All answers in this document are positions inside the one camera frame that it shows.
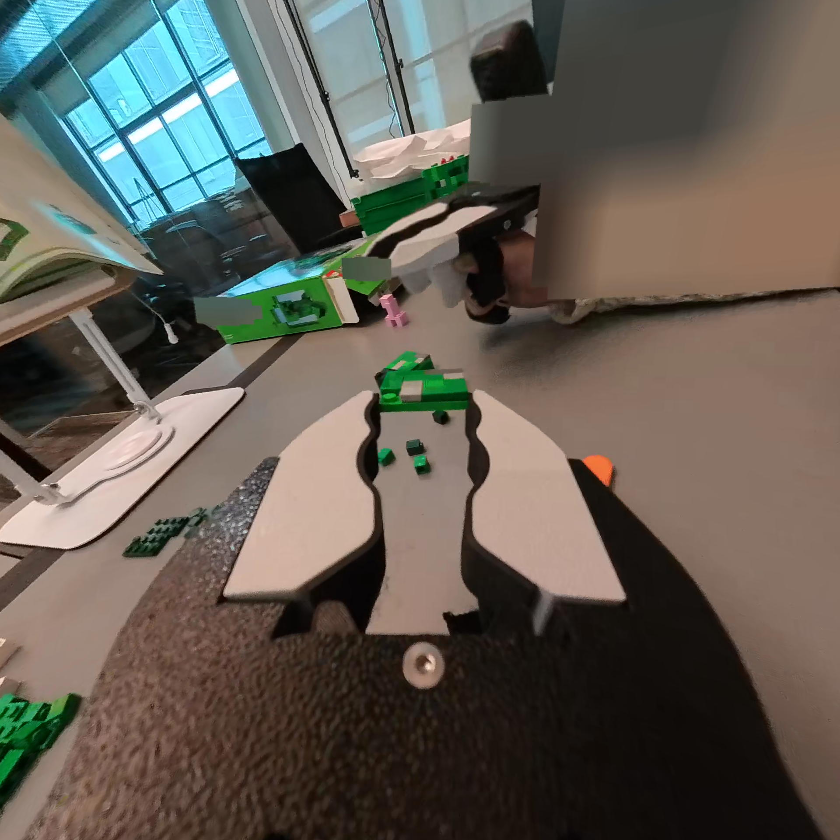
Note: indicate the pink lego pig figure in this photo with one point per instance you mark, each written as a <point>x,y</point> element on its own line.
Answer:
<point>394,316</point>

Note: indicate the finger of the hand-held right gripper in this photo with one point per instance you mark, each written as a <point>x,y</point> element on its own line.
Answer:
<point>420,213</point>
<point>439,243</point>

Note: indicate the person's right hand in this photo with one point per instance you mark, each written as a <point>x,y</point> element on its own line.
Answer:
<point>518,269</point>

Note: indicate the white crumpled paper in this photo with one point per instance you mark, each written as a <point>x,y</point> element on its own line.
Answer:
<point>407,151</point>

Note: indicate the pile of dark lego plates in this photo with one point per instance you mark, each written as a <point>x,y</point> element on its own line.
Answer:
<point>157,535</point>

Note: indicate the cream knitted sweater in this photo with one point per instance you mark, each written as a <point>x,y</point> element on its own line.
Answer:
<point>623,306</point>

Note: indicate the white book stand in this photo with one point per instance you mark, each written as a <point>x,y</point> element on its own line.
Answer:
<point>197,410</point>

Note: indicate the large green lego model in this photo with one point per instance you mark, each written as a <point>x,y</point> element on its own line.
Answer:
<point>394,203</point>

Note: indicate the orange brick separator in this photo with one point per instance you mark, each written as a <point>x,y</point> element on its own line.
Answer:
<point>598,467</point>

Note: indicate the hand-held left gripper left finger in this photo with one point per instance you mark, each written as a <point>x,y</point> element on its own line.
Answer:
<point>308,518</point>

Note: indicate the pile of green lego bricks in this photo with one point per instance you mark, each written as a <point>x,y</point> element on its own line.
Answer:
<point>26,728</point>

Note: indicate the black office chair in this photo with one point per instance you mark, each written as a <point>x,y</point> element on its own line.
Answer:
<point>289,190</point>

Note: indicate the dark green lego assembly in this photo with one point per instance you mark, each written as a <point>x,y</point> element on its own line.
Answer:
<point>407,364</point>

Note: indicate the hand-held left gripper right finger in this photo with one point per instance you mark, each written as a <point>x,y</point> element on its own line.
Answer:
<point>544,525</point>

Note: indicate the black tripod stand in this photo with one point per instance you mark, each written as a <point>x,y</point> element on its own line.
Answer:
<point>325,92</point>
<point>397,65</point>

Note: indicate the green lego box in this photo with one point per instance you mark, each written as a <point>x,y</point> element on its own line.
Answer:
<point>295,315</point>

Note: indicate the large grid window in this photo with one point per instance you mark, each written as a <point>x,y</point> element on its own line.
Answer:
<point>164,118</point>

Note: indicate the open instruction booklet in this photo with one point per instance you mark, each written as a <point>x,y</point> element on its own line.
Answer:
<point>59,223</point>

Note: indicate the green lego plate assembly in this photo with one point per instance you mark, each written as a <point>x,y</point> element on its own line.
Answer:
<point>426,390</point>

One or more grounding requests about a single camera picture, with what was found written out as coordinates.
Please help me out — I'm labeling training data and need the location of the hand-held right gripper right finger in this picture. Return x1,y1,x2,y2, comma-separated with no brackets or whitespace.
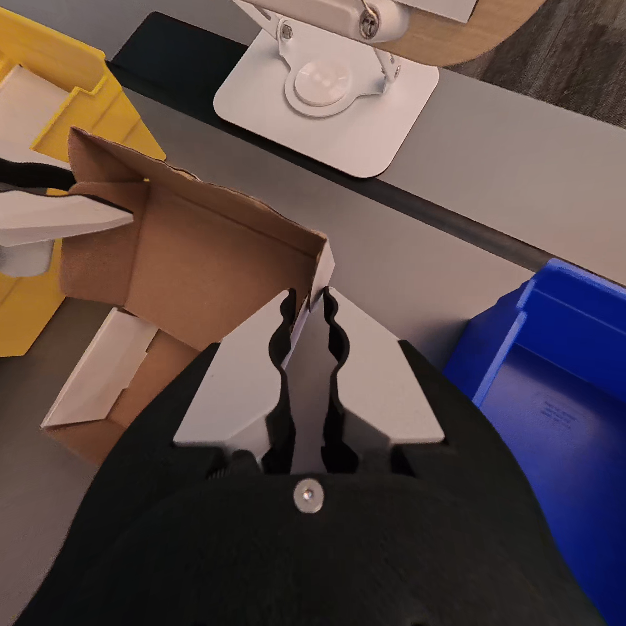
319,285,447,474

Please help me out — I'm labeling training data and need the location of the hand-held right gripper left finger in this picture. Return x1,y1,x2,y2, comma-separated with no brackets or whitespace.
172,289,297,474

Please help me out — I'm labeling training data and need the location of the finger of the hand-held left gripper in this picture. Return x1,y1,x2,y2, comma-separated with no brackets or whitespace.
0,193,136,278
0,156,75,196

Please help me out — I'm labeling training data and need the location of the yellow plastic bin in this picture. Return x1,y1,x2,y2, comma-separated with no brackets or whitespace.
0,7,167,358

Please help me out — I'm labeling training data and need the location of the white cardboard mailer box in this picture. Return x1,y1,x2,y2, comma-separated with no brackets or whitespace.
40,126,336,466
0,66,74,162

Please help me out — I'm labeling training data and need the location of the blue plastic bin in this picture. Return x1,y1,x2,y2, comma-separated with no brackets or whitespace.
441,258,626,624

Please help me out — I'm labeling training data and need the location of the white metal board stand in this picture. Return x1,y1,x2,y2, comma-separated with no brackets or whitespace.
214,0,480,179

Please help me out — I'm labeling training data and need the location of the wooden sign board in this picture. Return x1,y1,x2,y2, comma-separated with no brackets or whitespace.
391,0,547,67
= = =
WHAT THE TASK ASKS ▸ Pictures stay out of the answer; the rest of the listing above is returned exactly.

EXERCISE RESPONSE ▸
All answers in this document are positions inside the one camera frame that it shows.
Note: indicate the pink lego pig figure in this photo with one point per instance you mark, each written as a <point>x,y</point> element on its own line.
Answer:
<point>394,316</point>

Note: indicate the finger of the hand-held right gripper in this photo with one point per instance you mark, each written as a <point>x,y</point> element on its own line.
Answer:
<point>420,213</point>
<point>439,243</point>

Note: indicate the person's right hand in this photo with one point per instance you mark, each written as a <point>x,y</point> element on its own line.
Answer:
<point>518,269</point>

Note: indicate the white crumpled paper in this photo with one point per instance you mark, each written as a <point>x,y</point> element on its own line.
Answer:
<point>407,151</point>

Note: indicate the pile of dark lego plates in this photo with one point per instance you mark, each written as a <point>x,y</point> element on its own line.
Answer:
<point>157,535</point>

Note: indicate the cream knitted sweater in this photo with one point per instance you mark, each written as a <point>x,y</point> element on its own line.
Answer:
<point>623,306</point>

Note: indicate the white book stand in this photo with one point per instance you mark, each written as a <point>x,y</point> element on its own line.
Answer:
<point>197,410</point>

Note: indicate the large green lego model in this photo with one point per instance you mark, each written as a <point>x,y</point> element on its own line.
Answer:
<point>394,203</point>

Note: indicate the orange brick separator in this photo with one point per instance you mark, each written as a <point>x,y</point> element on its own line.
Answer:
<point>598,467</point>

Note: indicate the hand-held left gripper left finger in this photo with one point per instance you mark, each written as a <point>x,y</point> element on its own line.
Answer:
<point>308,518</point>

Note: indicate the pile of green lego bricks in this photo with one point per instance you mark, each written as a <point>x,y</point> element on its own line.
Answer:
<point>26,728</point>

Note: indicate the black office chair in this photo with one point per instance you mark, each written as a <point>x,y</point> element on its own line.
Answer:
<point>289,190</point>

Note: indicate the dark green lego assembly in this photo with one point per instance you mark, each written as a <point>x,y</point> element on its own line.
Answer:
<point>407,364</point>

Note: indicate the hand-held left gripper right finger in this photo with one point per instance you mark, each written as a <point>x,y</point> element on its own line.
Answer:
<point>544,525</point>

Note: indicate the black tripod stand in this photo with one point per instance you mark, each written as a <point>x,y</point> element on its own line.
Answer:
<point>325,92</point>
<point>397,65</point>

Note: indicate the green lego box in this photo with one point per instance you mark, each written as a <point>x,y</point> element on its own line.
Answer:
<point>295,315</point>

Note: indicate the large grid window in this photo with one point per instance you mark, each written as a <point>x,y</point> element on its own line.
Answer:
<point>164,118</point>

Note: indicate the open instruction booklet in this photo with one point per instance you mark, each written as a <point>x,y</point> element on its own line.
Answer:
<point>59,223</point>

Note: indicate the green lego plate assembly in this photo with one point per instance you mark, each written as a <point>x,y</point> element on its own line.
Answer:
<point>426,390</point>

One or more grounding requests about a single camera picture, with what was found written out as coordinates.
Please help me out — I'm labeling training data and need the location of the hand-held right gripper right finger in this picture. Return x1,y1,x2,y2, comma-separated with no brackets or whitespace.
319,285,447,474

Please help me out — I'm labeling training data and need the location of the hand-held right gripper left finger in this picture. Return x1,y1,x2,y2, comma-separated with no brackets or whitespace.
172,289,297,474

Please help me out — I'm labeling training data and need the location of the finger of the hand-held left gripper in this picture. Return x1,y1,x2,y2, comma-separated with no brackets or whitespace.
0,193,136,278
0,156,75,196

Please help me out — I'm labeling training data and need the location of the yellow plastic bin in this picture. Return x1,y1,x2,y2, comma-separated with no brackets or whitespace.
0,7,167,358

Please help me out — I'm labeling training data and need the location of the white cardboard mailer box in this picture. Return x1,y1,x2,y2, comma-separated with no brackets or whitespace.
40,126,336,466
0,66,74,162

Please help me out — I'm labeling training data and need the location of the blue plastic bin in this picture. Return x1,y1,x2,y2, comma-separated with no brackets or whitespace.
441,258,626,624

Please help me out — I'm labeling training data and need the location of the white metal board stand in this picture. Return x1,y1,x2,y2, comma-separated with no brackets or whitespace.
214,0,480,179

Please help me out — I'm labeling training data and need the location of the wooden sign board in this picture. Return x1,y1,x2,y2, comma-separated with no brackets or whitespace.
391,0,547,67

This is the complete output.